Collections

Overview

This document explains the concepts related to collections in Pinecone.

warning

This is a public preview ("Beta") feature. Test thoroughly before using this feature for production workloads. No SLAs or technical support commitments are provided for this feature.

A collection is a static copy of an index

A collection is a non-queryable representation of a set of vectors and metadata. You can create a collection from an index, and you can create a new index from a collection. This new index can differ from the original source index: the new index can have a different number of pods, a different pod type, or a different similarity metric.

Use cases for collections

Creating a collection from your index is useful when performing tasks like the following:

  • Temporarily shutting down an index
  • Copying the data from one index into a different index;
  • Making a backup of your index
  • Experimenting with different index configurations

To learn about creating backups with collections, see Back up indexes.

To learn about creating indexes from collections, see Manage indexes.

Public collections contain real world data

Public collections contain vectorized data from real-world datasets that you can use to create indexes. You can use these indexes to try out Pinecone with realistic example data and queries.
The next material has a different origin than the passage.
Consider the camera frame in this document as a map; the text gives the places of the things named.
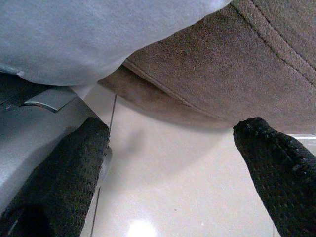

Pinecone offers public collections containing data from the following datasets:

Performance

Collections operations perform differently with different pod types.

  • Creating a collection from an index takes approximately 10 minutes.
  • Creating a p1 or s1 index from a collection takes approximately 10 minutes.
  • Creating a p2 index from a collection can take several hours.

Limitations

You cannot query or write to a collection after its creation. For this reason, a collection only incurs storage costs.

You can only perform operations on collections in the current Pinecone project.